→ What is expected
Retype the listing exactly as it stands, and keep every image out.

→ Supplied data
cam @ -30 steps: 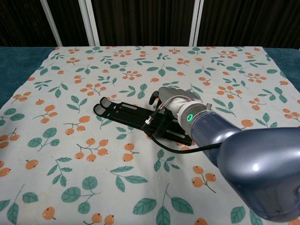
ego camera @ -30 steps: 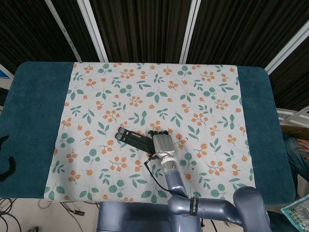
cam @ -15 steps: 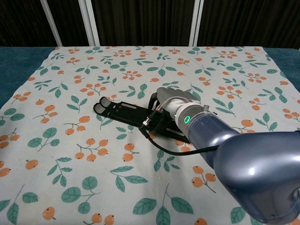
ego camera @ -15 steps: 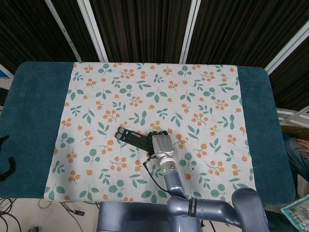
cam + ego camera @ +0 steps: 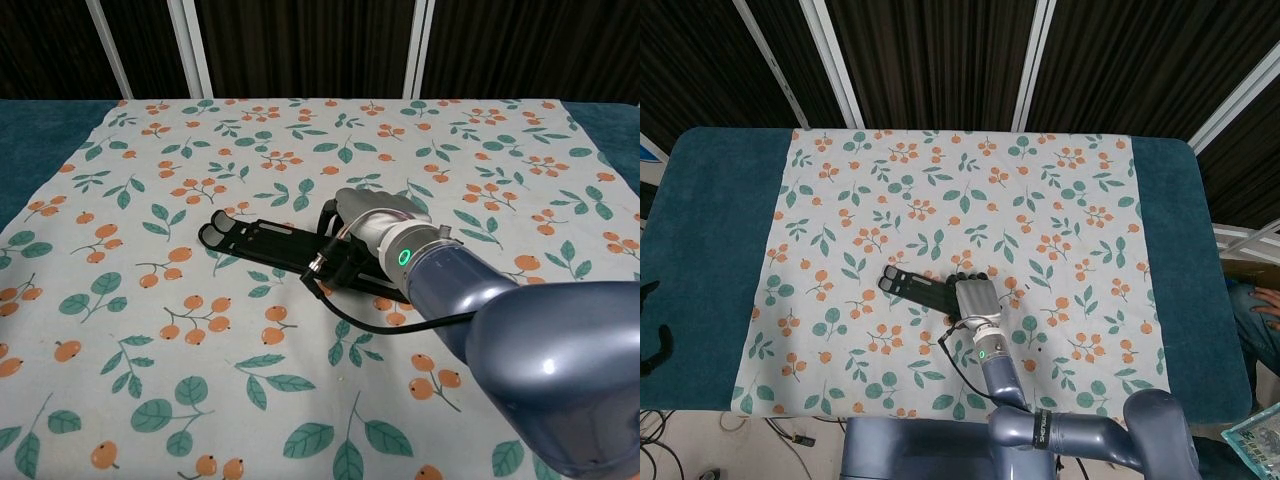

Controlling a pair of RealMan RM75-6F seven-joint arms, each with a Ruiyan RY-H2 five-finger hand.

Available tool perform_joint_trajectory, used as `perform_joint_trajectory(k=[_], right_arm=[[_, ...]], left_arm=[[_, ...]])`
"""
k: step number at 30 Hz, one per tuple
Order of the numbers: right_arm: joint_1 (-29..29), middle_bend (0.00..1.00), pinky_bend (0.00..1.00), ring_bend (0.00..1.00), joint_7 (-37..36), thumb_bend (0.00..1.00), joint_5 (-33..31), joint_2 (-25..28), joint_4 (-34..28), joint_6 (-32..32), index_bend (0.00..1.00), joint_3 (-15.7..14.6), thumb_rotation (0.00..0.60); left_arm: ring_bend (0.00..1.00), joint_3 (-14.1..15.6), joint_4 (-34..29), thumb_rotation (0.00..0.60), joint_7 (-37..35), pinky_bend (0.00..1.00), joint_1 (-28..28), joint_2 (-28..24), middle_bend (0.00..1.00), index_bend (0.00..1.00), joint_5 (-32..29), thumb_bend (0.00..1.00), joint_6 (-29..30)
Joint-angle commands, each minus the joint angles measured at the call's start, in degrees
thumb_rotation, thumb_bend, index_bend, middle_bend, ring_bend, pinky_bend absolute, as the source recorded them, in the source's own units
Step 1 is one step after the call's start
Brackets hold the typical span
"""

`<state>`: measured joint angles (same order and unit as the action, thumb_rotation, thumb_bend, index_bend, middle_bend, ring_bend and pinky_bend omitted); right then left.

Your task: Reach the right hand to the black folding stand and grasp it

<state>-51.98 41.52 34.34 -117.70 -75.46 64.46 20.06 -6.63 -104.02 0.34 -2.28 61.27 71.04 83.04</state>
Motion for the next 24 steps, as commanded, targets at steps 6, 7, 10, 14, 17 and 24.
perform_joint_trajectory(k=[6,7,10,14,17,24], right_arm=[[1.7,0.46,0.29,0.50,-3.0,0.42,3.2,1.7,-2.1,0.2,0.38,-0.2,0.600],[2.0,0.46,0.29,0.50,-3.6,0.43,3.7,2.1,-2.6,0.3,0.39,-0.1,0.600],[3.0,0.46,0.31,0.50,-5.6,0.43,5.0,3.6,-4.2,0.2,0.39,0.3,0.600],[4.2,0.46,0.31,0.50,-7.3,0.43,6.3,6.0,-6.7,0.7,0.39,0.7,0.600],[5.5,0.47,0.31,0.50,-9.3,0.43,7.2,8.9,-9.9,0.9,0.40,1.5,0.600],[8.4,0.47,0.31,0.50,-15.5,0.43,7.8,16.8,-17.4,-1.1,0.40,4.5,0.600]], left_arm=[[0.00,0.0,0.0,0.600,0.0,0.00,0.0,0.0,0.00,0.12,0.0,0.58,0.0],[0.00,0.0,-0.1,0.600,0.0,0.00,0.0,-0.1,0.00,0.12,0.0,0.58,0.0],[0.00,0.0,-0.1,0.600,0.0,0.00,0.0,0.0,0.00,0.12,0.0,0.58,0.0],[0.00,0.1,-0.1,0.600,0.0,0.00,0.0,-0.1,0.00,0.12,-0.1,0.58,-0.1],[0.00,0.1,-0.1,0.600,0.1,0.00,0.0,-0.1,0.00,0.12,-0.1,0.58,-0.1],[0.00,0.2,-0.2,0.600,0.1,0.00,0.0,-0.1,0.00,0.12,0.0,0.58,-0.1]])
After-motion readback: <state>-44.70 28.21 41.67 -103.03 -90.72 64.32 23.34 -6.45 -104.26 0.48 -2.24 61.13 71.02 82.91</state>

→ Answer box
cam @ -30 steps: 
ego camera @ -30 steps: 
cam @ -15 steps: 
ego camera @ -15 steps: 
cam + ego camera @ +0 steps: 

Controlling a pair of RealMan RM75-6F seven-joint arms, each with a Ruiyan RY-H2 five-finger hand.

Available tool perform_joint_trajectory, used as `perform_joint_trajectory(k=[_], right_arm=[[_, ...]], left_arm=[[_, ...]])`
"""
k: step number at 30 Hz, one per tuple
Order of the numbers: right_arm: joint_1 (-29..29), middle_bend (0.00..1.00), pinky_bend (0.00..1.00), ring_bend (0.00..1.00), joint_7 (-37..36), thumb_bend (0.00..1.00), joint_5 (-33..31), joint_2 (-25..28), joint_4 (-34..28), joint_6 (-32..32), index_bend (0.00..1.00), joint_3 (-15.7..14.6), thumb_rotation (0.00..0.60); left_arm: ring_bend (0.00..1.00), joint_3 (-14.1..15.6), joint_4 (-34..29), thumb_rotation (0.00..0.60), joint_7 (-37..35), pinky_bend (0.00..1.00), joint_1 (-28..28), joint_2 (-28..24), middle_bend (0.00..1.00), index_bend (0.00..1.00), joint_5 (-32..29), thumb_bend (0.00..1.00), joint_6 (-29..30)
Joint-angle commands, each minus the joint angles measured at the call's start, in degrees
thumb_rotation, thumb_bend, index_bend, middle_bend, ring_bend, pinky_bend absolute, as the source recorded them, in the source's own units
Step 1 is one step after the call's start
Brackets hold the typical span
"""

`<state>`: measured joint angles (same order and unit as the action, thumb_rotation, thumb_bend, index_bend, middle_bend, ring_bend and pinky_bend omitted); right then left.

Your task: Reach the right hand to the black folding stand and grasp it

<state>-51.98 41.52 34.34 -117.70 -75.46 64.46 20.06 -6.63 -104.02 0.34 -2.28 61.27 71.04 83.04</state>
Motion for the next 24 steps, as commanded, targets at steps 6, 7, 10, 14, 17 and 24.
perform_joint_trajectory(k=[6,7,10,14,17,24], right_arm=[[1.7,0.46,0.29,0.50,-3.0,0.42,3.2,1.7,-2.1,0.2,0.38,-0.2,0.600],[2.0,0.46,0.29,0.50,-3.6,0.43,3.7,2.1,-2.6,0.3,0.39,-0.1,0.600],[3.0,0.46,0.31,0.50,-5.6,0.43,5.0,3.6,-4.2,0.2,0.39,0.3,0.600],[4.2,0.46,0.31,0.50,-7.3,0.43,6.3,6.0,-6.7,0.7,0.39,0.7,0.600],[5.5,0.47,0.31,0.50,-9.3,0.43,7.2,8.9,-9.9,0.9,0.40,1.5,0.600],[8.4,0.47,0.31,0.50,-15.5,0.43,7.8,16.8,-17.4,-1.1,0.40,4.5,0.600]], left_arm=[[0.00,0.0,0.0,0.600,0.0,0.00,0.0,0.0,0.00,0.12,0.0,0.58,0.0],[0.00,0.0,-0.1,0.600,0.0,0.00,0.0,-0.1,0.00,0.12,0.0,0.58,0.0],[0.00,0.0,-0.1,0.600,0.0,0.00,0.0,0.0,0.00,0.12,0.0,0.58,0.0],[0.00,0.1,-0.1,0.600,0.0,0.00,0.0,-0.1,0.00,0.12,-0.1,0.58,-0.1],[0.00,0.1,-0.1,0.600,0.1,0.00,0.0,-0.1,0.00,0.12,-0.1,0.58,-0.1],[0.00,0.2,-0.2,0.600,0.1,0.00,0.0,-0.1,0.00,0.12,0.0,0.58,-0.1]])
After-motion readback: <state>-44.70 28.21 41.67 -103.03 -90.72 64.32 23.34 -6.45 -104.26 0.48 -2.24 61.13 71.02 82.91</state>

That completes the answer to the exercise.